Stored items from a collection:

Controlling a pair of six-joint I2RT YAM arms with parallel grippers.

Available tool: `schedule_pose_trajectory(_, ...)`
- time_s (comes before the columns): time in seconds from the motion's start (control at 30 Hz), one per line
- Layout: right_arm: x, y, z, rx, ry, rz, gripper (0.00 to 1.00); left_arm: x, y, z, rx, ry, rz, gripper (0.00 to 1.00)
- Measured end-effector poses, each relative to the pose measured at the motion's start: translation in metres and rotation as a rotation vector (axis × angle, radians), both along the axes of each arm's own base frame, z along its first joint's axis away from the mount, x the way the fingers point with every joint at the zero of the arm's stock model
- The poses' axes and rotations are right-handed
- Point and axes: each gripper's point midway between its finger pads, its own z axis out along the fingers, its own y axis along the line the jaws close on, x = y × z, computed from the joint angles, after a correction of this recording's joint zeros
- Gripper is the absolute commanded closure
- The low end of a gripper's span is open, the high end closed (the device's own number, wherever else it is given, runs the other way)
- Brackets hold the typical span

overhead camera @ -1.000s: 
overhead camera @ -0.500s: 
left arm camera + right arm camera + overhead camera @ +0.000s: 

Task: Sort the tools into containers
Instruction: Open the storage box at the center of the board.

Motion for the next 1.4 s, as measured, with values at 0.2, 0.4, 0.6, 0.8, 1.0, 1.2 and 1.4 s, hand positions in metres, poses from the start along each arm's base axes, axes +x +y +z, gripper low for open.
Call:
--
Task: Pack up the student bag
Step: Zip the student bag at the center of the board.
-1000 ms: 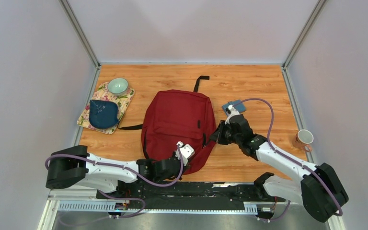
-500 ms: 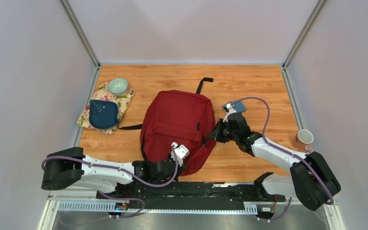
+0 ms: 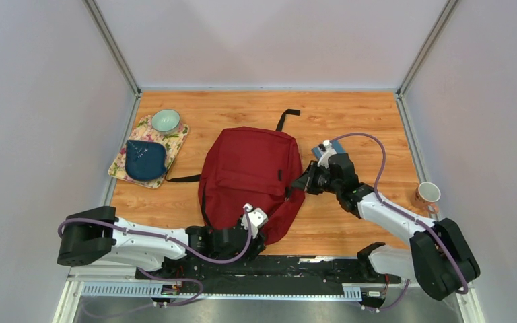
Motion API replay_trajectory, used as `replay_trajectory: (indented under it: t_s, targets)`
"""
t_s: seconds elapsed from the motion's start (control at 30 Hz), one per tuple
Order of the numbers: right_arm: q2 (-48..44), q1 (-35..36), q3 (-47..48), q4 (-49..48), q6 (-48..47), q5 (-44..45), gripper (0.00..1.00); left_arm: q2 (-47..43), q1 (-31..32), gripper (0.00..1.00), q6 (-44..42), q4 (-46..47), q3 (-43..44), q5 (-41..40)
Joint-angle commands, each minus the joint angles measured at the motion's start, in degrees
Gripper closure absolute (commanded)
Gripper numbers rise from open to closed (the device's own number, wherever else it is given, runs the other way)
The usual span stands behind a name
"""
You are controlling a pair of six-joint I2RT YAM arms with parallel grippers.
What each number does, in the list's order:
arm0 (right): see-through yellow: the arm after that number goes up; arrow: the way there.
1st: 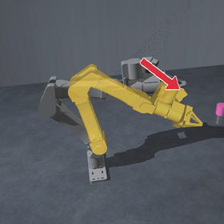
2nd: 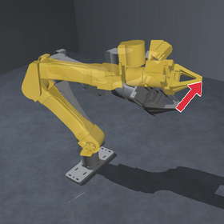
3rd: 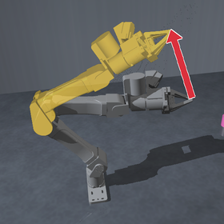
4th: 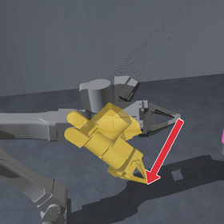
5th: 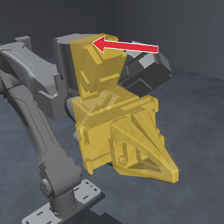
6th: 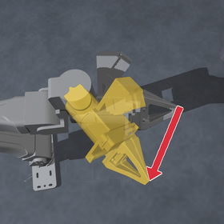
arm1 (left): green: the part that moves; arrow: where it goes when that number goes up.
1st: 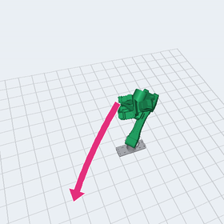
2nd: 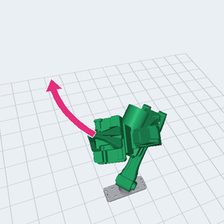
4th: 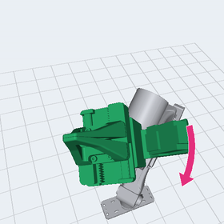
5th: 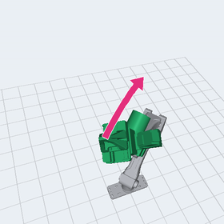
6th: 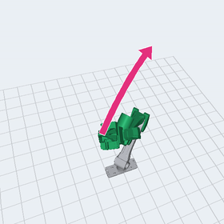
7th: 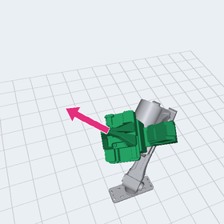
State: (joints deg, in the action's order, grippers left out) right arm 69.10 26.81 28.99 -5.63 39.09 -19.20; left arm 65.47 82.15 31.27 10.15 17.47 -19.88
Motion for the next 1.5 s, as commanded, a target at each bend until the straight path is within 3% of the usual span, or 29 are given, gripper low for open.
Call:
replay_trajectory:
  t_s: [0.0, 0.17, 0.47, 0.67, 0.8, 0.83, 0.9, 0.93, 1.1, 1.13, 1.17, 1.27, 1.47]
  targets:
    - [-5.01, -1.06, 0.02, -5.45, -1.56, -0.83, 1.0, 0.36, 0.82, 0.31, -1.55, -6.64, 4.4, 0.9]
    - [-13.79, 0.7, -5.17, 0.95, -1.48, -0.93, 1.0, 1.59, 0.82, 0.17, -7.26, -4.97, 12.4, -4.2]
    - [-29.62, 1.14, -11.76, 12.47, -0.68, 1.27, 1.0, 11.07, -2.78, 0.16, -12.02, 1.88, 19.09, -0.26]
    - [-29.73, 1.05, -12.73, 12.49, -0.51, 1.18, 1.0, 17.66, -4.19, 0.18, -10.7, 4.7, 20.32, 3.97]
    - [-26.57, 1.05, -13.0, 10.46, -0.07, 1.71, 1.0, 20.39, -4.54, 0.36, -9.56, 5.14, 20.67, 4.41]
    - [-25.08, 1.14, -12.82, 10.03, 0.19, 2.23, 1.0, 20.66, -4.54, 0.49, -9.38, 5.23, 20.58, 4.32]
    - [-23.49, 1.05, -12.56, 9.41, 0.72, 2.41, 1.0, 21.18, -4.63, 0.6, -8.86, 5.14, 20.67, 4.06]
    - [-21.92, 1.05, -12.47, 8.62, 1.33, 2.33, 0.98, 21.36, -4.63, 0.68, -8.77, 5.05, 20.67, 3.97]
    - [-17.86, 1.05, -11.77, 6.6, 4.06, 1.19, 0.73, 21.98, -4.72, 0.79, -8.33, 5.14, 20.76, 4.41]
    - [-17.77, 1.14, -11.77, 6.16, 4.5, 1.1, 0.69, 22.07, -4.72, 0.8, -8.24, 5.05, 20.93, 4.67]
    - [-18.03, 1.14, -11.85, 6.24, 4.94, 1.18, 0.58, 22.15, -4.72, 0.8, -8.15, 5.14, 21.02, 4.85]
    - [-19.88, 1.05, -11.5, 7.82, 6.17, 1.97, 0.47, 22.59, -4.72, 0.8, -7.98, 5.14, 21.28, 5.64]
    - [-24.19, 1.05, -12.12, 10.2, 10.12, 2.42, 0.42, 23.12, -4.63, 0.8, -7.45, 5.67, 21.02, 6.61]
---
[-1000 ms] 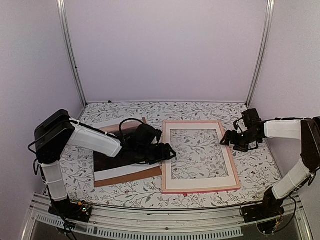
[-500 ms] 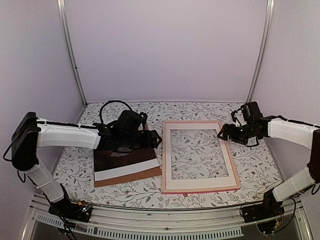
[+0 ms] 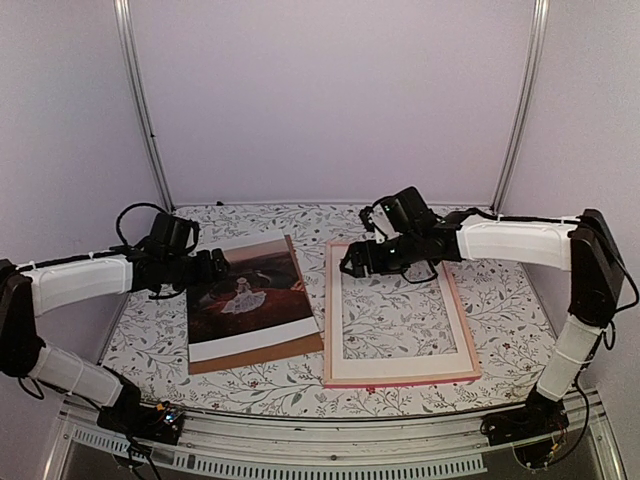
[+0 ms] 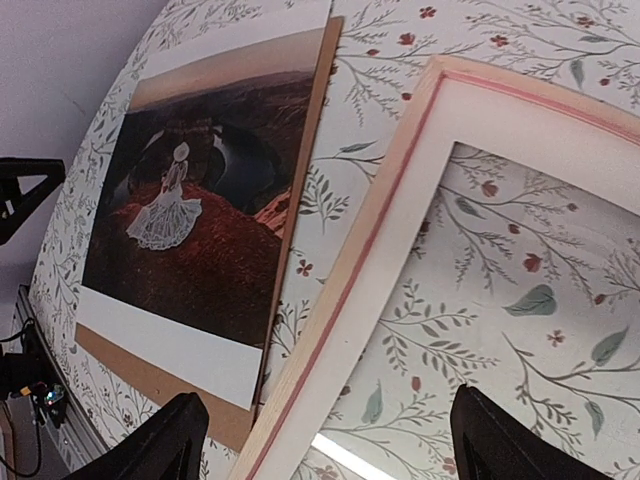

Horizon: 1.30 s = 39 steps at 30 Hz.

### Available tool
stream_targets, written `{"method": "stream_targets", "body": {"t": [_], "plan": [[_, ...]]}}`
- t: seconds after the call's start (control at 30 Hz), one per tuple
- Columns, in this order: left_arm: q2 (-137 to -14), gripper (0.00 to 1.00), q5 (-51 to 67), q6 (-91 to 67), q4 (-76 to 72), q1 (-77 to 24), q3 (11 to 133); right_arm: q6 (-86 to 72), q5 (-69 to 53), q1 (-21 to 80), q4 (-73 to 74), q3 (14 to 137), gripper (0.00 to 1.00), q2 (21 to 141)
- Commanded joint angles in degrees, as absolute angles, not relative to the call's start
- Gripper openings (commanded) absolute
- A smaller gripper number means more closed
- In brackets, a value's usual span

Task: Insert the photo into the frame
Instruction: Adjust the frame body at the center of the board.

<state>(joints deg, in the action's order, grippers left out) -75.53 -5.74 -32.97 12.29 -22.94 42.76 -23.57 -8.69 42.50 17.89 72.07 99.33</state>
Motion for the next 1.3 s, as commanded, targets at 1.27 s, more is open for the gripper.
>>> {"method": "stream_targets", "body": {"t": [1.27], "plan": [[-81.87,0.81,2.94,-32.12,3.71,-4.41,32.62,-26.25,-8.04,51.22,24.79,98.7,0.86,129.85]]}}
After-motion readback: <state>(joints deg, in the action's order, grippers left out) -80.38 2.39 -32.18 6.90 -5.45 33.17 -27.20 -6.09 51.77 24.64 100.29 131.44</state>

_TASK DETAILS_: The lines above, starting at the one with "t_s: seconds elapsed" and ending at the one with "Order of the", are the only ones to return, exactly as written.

_YOUR RESPONSE_:
t_s: seconds elapsed from the motion's start (control at 30 Hz), one per tuple
Order of the numbers: right_arm: q2 (-48..44), q1 (-35..36), q3 (-47..48), q4 (-49..48), q6 (-48..47), q5 (-44..45), gripper (0.00..1.00); left_arm: q2 (-47..43), q1 (-31..32), gripper (0.00..1.00), q6 (-44..42), q4 (-46..47), q3 (-43..44), q5 (-41..40)

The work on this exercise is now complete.